Several days ago, we raised our eyebrows at an experimental social program championed by Mayor Bloomberg, that would literally pay the poor for good behavior. Under the program's rules, things like taking one's child to regular medical checkups and attending PTA meetings could net the parents up to $5,000 a year. We found the initiative noble in concept but more than a little patronizing in execution. Today, however, it finds an energetic defense in the pages of the Post, which presents an ironclad argument: It worked in Mexico.

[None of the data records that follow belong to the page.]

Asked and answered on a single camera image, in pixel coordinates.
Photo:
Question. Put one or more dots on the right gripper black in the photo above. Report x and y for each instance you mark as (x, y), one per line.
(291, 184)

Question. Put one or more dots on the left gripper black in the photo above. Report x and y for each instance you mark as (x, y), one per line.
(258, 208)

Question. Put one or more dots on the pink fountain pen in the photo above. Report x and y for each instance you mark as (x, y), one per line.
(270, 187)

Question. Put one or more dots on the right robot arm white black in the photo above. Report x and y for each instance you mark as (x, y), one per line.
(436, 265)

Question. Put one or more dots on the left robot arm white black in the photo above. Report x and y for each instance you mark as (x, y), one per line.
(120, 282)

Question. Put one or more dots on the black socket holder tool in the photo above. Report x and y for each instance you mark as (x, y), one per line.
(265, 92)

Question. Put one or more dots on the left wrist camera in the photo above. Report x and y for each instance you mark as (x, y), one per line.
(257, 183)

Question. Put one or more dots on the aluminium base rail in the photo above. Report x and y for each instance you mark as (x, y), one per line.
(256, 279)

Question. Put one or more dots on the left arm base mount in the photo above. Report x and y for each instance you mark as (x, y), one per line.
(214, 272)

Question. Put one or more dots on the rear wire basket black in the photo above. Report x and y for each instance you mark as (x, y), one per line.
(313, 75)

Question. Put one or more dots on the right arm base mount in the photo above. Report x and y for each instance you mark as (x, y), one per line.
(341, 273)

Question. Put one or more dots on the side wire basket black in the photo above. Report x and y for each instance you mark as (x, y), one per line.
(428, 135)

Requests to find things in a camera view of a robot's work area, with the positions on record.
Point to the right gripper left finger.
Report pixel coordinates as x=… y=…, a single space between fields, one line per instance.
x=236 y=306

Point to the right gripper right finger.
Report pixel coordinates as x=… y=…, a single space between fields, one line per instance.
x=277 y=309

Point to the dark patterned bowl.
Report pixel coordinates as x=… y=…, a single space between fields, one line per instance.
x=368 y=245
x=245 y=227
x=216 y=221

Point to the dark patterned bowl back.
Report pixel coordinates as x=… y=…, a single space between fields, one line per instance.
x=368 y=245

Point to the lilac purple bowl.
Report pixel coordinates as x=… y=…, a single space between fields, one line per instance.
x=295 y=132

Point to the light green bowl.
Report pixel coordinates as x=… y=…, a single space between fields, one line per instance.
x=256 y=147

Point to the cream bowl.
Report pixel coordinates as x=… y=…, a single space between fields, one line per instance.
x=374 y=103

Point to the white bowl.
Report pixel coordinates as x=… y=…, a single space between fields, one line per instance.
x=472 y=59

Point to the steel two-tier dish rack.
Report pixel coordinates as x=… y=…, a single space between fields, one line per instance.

That's true, more or less. The program, which has never been tried in the U.S., is a Mexican import. The World Bank says that dropout rates fell 4 percent when parents started getting cash to keep their kids in school, and "tobacco use by kids in rural areas" supposedly dropped, too. Well! If it worked for rural Mexico, it's a natural fit for Manhattan. Even the mayor himself recognizes the weirdness, admitting sheepishly, "Whether it'll work here, I don't know [but] shame on us if we don’t try it."
It's shaping up as a pretty expensive hail-Mary pass, then. The program's budget, which Bloomberg raised privately, is $50 million. Since only 2,500 families are involved at this stage, the absolute maximum payout — if everyone behaves like an angel — is $12.5 million. We guess the remaining $37.5 million will go toward translating the manual from Spanish.